This is the second coup in Tunisia after Ben Ali's coup in 1987 against Bourguiba, but the difference between them is that the rule that it did not change the nature of the first authority, but rather came to complete its course in his monopoly in power and the repression of his opponents. As for the coup d'état of Kais Saied,  he announced on the evening  of July 25, 2021 Ezzto the Prime Minister (Hisham Mechichi), freezing the powers of Parliament, lifting the immunity of deputies, and assuming the presidency of the Public Prosecution,  A number of ministers, most notably the ministers of interior, justice and defense, were dismissed, several state institutions were suspended, and amonth-long night curfew  was provided. The decisions, which he described as “exceptional”, were announced in the presence of army and security leaders, which raised the eyebrows of political leaders after an event that the security services had never done before due to their neutrality and the confidence of Tunisians over the years following the change.

Causes of the coup

On October 13, 2019, Sa’iwon the presidency of the republic as an independent and non-partisan presidential candidate, and did not have a political program, and his election campaign focused on his person, credibility, support for the revolution, and his direct speeches with the people. Upon his arrival, Kais Saied was frank about his position rejecting the form of the system approved by the constitution, and expressed his intention to changeit, for several reasons, including:

1-  The performance of the Mechichi government in providing services to Tunisian citizens declined.

2- The rampant corruption in vital sectors of the state, including within the political class and in electoral fraud, and even the judiciary, which was considered the main hinge of justice by leaving judicial files left for several years unresolved due to mediation and influence.

3- The large number of popular protests demanding an improvement in the living and health situation, especially after the Corona crisis.

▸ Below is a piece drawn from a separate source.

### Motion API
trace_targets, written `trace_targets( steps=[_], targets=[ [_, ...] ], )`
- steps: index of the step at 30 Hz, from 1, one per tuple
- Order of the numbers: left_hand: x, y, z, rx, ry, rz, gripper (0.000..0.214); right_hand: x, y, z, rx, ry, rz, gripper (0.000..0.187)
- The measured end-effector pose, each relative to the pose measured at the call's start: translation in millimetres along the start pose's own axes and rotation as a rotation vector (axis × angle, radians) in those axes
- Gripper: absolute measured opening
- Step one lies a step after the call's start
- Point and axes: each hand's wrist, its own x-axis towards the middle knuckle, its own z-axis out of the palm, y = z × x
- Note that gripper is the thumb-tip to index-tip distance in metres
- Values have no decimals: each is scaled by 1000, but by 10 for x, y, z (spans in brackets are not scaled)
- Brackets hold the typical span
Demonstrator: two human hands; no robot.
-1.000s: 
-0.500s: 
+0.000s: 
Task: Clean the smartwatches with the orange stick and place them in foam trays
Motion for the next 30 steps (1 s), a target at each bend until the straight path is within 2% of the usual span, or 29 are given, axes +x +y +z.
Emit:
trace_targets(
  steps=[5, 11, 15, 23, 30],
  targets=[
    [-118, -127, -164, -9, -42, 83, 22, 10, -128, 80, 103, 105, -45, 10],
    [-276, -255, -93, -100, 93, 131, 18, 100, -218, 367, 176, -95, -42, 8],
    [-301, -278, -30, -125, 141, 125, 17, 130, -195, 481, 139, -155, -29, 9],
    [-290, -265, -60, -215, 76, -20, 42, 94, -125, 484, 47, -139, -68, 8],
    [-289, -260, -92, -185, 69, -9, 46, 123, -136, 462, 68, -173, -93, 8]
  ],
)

4- The exchange of accusations within the House of Representatives, which turned into a similar to the qualifying arenas and not a place for legislation.

In light of this, the British  website (Middle East Eye) announced a  secret document,  two months before the coup,  talking about the  arrest of  senior politicians, and the  orchestration of a  coup in Tunisia with reference to Article Eighty of the  Tunisian Constitution, and the document (  that   this coup  is a (constitutional coup) to be the sole "Kais Saied" in power completely, andthat after luring Prime Minister "Hisham Mechichi"  and Speaker of the House of Representatives  "Rached Ghannouchi"To the palace and  their detentionthere, will  appoint Major General Khaled Yahyaoui acting Minister of Interior), and   this was the first  indication of  the coup,  and indeed this is what happened, but  the  head of   the Ennahda Party   Rached Ghannouchi was  His health condition is critical and H. H. was not  arrested.

A political crisis with a constitutional cover

   Consideration of the constitutional issue, and in particular the issue of the division of powers in the provisions of theTunisian constitution, may at first glance suggest that the constitution worked to clearly separate these three powers by clarifying the powers of each authority and the boundaries that separate them.  On the  other hand, it remains hostage to constitutional loopholes that open the door to interpretations resulting from the lack of clarity in the responsibilities and powers of those authorities, and even the ways of dealing in the event of their intersection between the President  of the Republic and the Prime Minister, and the  most important differences focused on the formation of governments and the selection of candidates and ministers. What made it more difficult to form a government was the fact that no party or bloc obtained a majority of seats in parliament due to the adoption of the proportional list voting system, which makes it difficult for lists of candidates to obtain an absolute majority of parliamentary seats, as is currently the case in Iraq.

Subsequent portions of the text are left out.